* Requirement *
Could you give the whole listing again, exactly as it reads?

* Input data *
....................
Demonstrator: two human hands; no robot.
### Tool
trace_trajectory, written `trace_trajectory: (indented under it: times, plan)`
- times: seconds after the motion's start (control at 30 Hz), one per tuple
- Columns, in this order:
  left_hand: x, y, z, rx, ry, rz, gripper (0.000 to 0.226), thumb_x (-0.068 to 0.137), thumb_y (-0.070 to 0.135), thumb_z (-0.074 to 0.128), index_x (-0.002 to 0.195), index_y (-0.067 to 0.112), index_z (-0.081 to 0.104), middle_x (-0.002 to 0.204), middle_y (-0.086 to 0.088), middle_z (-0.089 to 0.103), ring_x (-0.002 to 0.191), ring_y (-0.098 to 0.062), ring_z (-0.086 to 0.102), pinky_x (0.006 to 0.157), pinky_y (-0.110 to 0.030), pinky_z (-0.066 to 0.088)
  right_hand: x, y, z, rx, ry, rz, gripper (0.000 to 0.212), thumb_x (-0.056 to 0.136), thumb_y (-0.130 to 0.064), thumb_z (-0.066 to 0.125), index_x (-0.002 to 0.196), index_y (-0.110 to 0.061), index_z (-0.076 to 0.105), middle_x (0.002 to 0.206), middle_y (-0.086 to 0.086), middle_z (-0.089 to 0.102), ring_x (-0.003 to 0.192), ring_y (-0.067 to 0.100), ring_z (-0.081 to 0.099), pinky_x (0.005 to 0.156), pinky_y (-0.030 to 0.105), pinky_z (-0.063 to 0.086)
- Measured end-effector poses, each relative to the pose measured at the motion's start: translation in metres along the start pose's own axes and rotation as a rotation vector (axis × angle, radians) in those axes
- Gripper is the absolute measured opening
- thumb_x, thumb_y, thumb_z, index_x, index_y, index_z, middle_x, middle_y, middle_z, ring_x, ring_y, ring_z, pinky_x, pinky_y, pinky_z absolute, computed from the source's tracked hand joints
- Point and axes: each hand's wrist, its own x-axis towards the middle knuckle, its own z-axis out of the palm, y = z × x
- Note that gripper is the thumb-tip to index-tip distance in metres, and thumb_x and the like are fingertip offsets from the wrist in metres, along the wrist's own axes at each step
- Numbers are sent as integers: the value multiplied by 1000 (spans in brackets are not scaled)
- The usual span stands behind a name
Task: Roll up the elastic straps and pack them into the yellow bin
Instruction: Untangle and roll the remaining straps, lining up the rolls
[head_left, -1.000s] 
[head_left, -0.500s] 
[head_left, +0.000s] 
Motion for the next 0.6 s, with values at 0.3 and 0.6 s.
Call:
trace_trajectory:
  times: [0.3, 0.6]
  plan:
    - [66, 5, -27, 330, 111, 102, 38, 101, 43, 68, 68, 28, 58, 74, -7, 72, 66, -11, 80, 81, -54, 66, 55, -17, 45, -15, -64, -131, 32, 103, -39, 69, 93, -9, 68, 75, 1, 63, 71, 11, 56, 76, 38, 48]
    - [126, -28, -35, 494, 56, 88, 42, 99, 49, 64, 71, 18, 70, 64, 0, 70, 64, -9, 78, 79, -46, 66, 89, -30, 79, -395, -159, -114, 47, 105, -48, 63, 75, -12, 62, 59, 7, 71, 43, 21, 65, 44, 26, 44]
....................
* Completed exercise *
Demonstrator: two human hands; no robot.
### Tool
trace_trajectory, written `trace_trajectory: (indented under it: times, plan)`
- times: seconds after the motion's start (control at 30 Hz), one per tuple
- Columns, in this order:
  left_hand: x, y, z, rx, ry, rz, gripper (0.000 to 0.226), thumb_x (-0.068 to 0.137), thumb_y (-0.070 to 0.135), thumb_z (-0.074 to 0.128), index_x (-0.002 to 0.195), index_y (-0.067 to 0.112), index_z (-0.081 to 0.104), middle_x (-0.002 to 0.204), middle_y (-0.086 to 0.088), middle_z (-0.089 to 0.103), ring_x (-0.002 to 0.191), ring_y (-0.098 to 0.062), ring_z (-0.086 to 0.102), pinky_x (0.006 to 0.157), pinky_y (-0.110 to 0.030), pinky_z (-0.066 to 0.088)
  right_hand: x, y, z, rx, ry, rz, gripper (0.000 to 0.212), thumb_x (-0.056 to 0.136), thumb_y (-0.130 to 0.064), thumb_z (-0.066 to 0.125), index_x (-0.002 to 0.196), index_y (-0.110 to 0.061), index_z (-0.076 to 0.105), middle_x (0.002 to 0.206), middle_y (-0.086 to 0.086), middle_z (-0.089 to 0.102), ring_x (-0.003 to 0.192), ring_y (-0.067 to 0.100), ring_z (-0.081 to 0.099), pinky_x (0.005 to 0.156), pinky_y (-0.030 to 0.105), pinky_z (-0.063 to 0.086)
- Measured end-effector poses, each relative to the pose measured at the motion's start: translation in metres along the start pose's own axes and rotation as a rotation vector (axis × angle, radians) in those axes
- Gripper is the absolute measured opening
- thumb_x, thumb_y, thumb_z, index_x, index_y, index_z, middle_x, middle_y, middle_z, ring_x, ring_y, ring_z, pinky_x, pinky_y, pinky_z absolute, computed from the source's tracked hand joints
- Point and axes: each hand's wrist, its own x-axis towards the middle knuckle, its own z-axis out of the palm, y = z × x
- Note that gripper is the thumb-tip to index-tip distance in metres, and thumb_x and the like are fingertip offsets from the wrist in metres, along the wrist's own axes at each step
- Numbers are sent as integers: the value multiplied by 1000 (spans in brackets are not scaled)
- The usual span stands behind a name
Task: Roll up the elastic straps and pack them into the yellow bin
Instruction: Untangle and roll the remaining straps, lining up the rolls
[head_left, -1.000s] 
[head_left, -0.500s] 
[head_left, +0.000s] 
Motion for the next 0.6 s, with values at 0.3 and 0.6 s.
Call:
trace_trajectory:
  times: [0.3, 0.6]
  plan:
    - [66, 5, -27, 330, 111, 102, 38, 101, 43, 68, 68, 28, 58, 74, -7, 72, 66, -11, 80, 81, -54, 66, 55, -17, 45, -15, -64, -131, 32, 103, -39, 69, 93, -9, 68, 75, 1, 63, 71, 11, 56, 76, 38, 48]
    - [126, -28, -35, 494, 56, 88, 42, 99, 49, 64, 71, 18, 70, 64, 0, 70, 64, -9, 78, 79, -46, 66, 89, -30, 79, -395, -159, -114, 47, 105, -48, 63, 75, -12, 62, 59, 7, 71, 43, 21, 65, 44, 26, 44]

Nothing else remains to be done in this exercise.